◆ **WHAT IS BEING ASKED**:
Look below for the line containing "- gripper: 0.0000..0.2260"; from there through the line containing "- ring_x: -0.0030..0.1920", both lines included, please set down each line exactly and nothing else.

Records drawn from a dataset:

===============

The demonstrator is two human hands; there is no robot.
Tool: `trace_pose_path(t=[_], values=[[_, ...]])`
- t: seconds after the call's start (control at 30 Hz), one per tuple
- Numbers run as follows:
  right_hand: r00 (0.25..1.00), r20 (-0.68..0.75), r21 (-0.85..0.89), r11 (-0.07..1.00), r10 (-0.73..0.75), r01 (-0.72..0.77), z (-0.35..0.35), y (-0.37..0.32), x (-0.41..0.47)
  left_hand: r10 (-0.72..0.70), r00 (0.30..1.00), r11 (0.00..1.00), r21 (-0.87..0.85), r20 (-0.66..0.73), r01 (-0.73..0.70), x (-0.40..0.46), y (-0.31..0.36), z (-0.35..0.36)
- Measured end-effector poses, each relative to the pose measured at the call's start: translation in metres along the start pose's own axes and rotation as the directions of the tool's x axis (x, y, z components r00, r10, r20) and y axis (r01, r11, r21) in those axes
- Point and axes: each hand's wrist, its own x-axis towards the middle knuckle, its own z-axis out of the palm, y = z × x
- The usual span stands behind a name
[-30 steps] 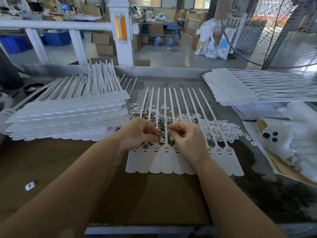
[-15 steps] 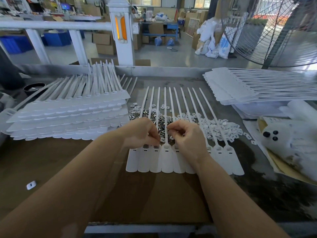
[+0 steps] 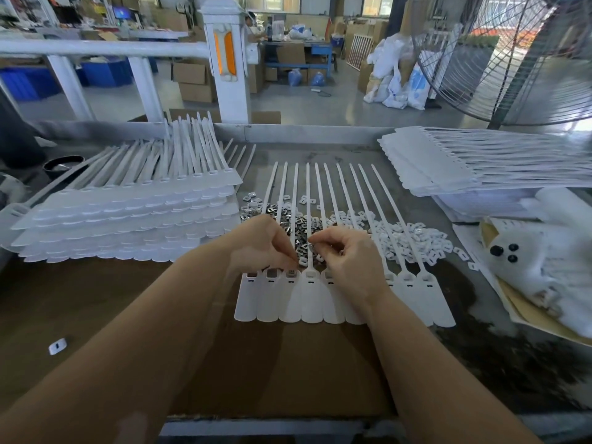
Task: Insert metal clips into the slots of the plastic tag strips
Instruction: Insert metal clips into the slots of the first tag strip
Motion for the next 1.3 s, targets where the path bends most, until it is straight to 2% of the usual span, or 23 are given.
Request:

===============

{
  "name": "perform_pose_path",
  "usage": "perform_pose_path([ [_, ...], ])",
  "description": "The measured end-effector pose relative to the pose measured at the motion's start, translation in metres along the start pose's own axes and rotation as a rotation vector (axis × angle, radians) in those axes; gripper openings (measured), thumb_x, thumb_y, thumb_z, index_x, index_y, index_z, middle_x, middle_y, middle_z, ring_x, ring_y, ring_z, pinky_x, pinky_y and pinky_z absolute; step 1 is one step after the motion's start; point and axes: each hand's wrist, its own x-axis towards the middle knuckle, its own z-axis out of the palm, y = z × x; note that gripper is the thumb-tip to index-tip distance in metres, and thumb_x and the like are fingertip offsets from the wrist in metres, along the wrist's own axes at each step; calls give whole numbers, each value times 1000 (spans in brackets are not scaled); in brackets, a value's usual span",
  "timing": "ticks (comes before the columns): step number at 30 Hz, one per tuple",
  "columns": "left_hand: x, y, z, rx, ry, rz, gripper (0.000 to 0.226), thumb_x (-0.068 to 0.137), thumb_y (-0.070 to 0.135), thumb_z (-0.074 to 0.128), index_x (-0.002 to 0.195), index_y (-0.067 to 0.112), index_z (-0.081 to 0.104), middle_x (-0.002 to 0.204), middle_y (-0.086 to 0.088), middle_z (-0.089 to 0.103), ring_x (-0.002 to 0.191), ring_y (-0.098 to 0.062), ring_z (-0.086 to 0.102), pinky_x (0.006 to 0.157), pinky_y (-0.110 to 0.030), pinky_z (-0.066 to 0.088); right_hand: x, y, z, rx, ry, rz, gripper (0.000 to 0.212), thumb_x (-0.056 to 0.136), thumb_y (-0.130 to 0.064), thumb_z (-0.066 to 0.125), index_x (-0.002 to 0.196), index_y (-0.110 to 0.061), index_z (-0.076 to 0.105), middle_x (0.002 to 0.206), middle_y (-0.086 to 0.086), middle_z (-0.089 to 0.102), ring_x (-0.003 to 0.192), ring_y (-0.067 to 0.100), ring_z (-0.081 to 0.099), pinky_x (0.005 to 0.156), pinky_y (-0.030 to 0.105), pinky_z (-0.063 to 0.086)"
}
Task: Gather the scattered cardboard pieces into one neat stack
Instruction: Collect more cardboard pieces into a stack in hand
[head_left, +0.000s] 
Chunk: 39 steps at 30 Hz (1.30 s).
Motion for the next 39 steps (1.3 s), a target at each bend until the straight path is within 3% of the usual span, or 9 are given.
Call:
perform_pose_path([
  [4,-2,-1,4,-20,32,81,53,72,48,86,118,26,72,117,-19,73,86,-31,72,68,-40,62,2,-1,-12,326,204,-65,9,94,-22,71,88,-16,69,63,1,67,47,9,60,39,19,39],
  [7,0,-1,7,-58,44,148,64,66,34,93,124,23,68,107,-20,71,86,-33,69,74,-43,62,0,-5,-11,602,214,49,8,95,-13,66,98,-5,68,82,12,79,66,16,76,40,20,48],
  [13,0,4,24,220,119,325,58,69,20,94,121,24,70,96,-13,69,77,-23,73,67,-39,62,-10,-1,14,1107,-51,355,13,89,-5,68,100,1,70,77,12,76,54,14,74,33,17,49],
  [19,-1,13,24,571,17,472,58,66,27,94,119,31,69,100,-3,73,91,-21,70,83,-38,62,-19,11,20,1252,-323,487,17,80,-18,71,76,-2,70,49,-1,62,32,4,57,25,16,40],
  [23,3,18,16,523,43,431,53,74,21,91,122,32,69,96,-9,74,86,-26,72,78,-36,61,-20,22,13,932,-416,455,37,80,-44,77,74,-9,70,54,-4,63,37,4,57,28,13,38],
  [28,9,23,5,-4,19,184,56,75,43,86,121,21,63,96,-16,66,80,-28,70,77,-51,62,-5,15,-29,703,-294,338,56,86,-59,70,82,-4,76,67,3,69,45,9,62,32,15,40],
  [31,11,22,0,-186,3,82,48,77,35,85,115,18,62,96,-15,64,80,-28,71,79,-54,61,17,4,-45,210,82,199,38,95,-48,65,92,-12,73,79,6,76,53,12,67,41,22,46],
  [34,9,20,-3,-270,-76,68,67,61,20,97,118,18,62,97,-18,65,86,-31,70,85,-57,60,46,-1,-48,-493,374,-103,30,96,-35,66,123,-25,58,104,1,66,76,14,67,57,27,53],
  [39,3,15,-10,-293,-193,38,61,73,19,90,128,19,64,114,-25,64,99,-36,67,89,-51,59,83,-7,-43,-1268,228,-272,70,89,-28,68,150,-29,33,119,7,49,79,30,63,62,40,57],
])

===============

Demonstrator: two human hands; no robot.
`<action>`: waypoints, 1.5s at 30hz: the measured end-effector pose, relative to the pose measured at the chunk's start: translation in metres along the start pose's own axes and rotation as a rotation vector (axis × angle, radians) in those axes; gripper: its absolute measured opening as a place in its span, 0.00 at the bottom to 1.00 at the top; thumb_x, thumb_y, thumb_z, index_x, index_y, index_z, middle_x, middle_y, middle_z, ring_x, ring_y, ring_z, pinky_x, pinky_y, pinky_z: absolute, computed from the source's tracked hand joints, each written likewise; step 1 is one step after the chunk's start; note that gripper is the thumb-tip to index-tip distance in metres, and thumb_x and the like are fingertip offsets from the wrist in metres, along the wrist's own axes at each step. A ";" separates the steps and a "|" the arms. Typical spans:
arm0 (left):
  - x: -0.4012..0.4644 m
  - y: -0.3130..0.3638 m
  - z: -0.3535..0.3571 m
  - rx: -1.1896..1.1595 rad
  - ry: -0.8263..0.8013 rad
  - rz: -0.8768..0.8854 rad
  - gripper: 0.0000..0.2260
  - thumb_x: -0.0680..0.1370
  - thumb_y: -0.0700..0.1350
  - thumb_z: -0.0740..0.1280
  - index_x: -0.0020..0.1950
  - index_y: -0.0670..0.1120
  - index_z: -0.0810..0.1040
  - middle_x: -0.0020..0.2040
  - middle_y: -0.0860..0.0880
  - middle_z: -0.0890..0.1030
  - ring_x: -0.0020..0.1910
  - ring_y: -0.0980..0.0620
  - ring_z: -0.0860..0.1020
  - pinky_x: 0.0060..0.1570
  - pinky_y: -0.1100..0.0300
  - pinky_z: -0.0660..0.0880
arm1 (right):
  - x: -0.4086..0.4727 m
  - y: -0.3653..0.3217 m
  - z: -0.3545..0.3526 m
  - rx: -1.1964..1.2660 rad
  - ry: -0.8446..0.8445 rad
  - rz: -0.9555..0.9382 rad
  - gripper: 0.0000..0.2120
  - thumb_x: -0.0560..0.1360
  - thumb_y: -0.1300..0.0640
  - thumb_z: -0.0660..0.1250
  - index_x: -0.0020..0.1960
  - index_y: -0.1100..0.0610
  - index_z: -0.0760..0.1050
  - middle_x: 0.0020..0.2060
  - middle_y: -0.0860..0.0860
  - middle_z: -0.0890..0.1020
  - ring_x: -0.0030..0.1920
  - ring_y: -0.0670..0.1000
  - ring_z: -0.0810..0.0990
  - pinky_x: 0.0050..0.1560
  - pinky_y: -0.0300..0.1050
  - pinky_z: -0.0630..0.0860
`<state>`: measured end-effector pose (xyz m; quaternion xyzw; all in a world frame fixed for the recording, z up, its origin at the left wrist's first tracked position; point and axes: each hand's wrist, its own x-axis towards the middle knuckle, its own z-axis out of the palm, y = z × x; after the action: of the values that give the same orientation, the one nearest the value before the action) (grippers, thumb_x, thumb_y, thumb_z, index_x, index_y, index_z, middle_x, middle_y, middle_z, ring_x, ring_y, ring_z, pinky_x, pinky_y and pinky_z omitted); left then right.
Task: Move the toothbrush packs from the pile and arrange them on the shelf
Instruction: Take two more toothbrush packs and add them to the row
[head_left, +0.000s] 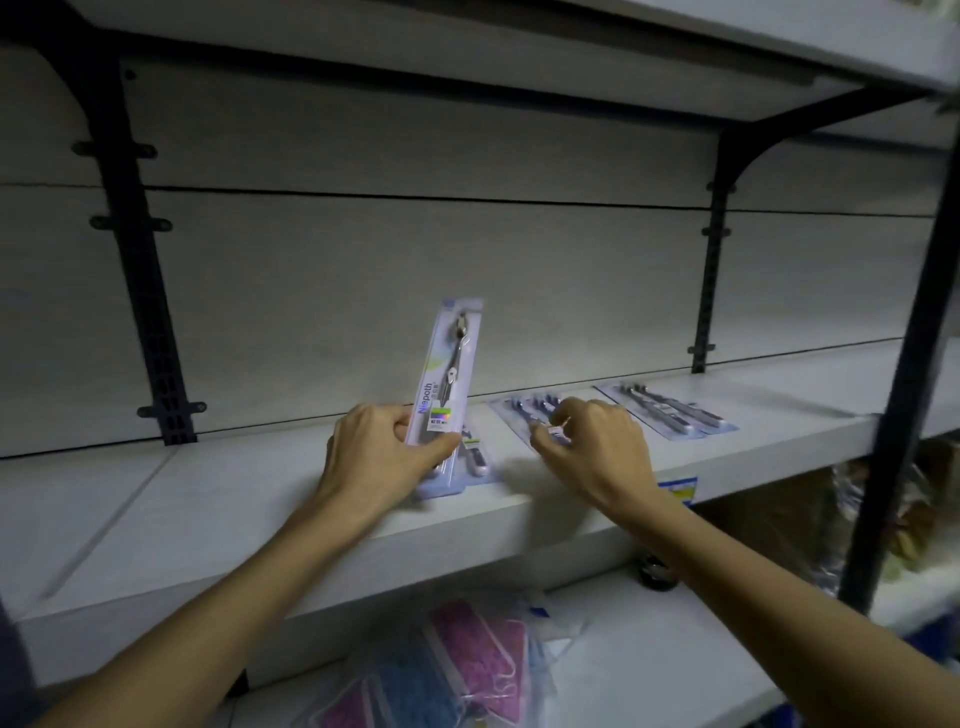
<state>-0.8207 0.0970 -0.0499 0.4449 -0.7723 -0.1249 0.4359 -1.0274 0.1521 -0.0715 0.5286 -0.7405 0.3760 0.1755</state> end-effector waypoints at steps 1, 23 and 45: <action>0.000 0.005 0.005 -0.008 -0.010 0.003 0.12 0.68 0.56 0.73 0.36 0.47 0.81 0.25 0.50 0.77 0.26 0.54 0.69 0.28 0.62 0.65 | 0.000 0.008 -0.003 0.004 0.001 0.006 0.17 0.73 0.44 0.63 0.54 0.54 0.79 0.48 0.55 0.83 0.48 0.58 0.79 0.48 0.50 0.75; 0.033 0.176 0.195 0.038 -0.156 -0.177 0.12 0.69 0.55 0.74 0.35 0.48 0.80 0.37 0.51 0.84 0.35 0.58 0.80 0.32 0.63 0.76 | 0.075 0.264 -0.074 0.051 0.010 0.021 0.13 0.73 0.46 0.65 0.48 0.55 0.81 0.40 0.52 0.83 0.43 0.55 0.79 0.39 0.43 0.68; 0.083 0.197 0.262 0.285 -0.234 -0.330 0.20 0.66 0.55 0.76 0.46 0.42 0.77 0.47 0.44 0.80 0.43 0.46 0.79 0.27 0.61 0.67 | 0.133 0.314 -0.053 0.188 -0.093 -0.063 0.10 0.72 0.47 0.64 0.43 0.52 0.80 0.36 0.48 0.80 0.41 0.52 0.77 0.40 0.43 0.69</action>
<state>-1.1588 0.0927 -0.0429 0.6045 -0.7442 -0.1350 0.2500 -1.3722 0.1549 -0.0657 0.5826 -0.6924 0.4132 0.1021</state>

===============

◆ **TASK SOLUTION**:
  - gripper: 0.0000..0.2260
  - thumb_x: -0.0680..0.1370
  - thumb_y: -0.0700..0.1350
  - thumb_z: -0.0740..0.1280
  - index_x: -0.0020..0.1950
  - index_y: -0.0670..0.1120
  - index_z: -0.0810..0.1040
  - middle_x: -0.0020..0.2040
  - middle_y: -0.0860..0.0880
  - middle_z: -0.0890..0.1030
  - ring_x: -0.0020..0.1910
  - ring_y: -0.0980..0.0620
  - ring_z: -0.0860..0.1020
  - pinky_x: 0.0060..0.1570
  - pinky_y: -0.1100..0.0300
  - pinky_z: -0.0660..0.0880
arm1 (right):
  - x: -0.4086..0.4727 m
  - y: -0.3653..0.3217 m
  - z: -0.3545..0.3526 m
  - rx: -1.1964..1.2660 rad
  - ry: -0.8446..0.8445 rad
  - rz: -0.9555..0.9382 rad
  - gripper: 0.0000..0.2120
  - thumb_x: -0.0560..0.1360
  - thumb_y: -0.1300..0.0640
  - thumb_z: -0.0660..0.1250
  - index_x: -0.0020..0.1960
  - index_y: -0.1100..0.0610
  - index_z: -0.0760..0.1050
  - middle_x: 0.0020..0.2060
  - middle_y: -0.0860..0.0860
  - middle_z: -0.0890..0.1020
  - ring_x: -0.0030..0.1920

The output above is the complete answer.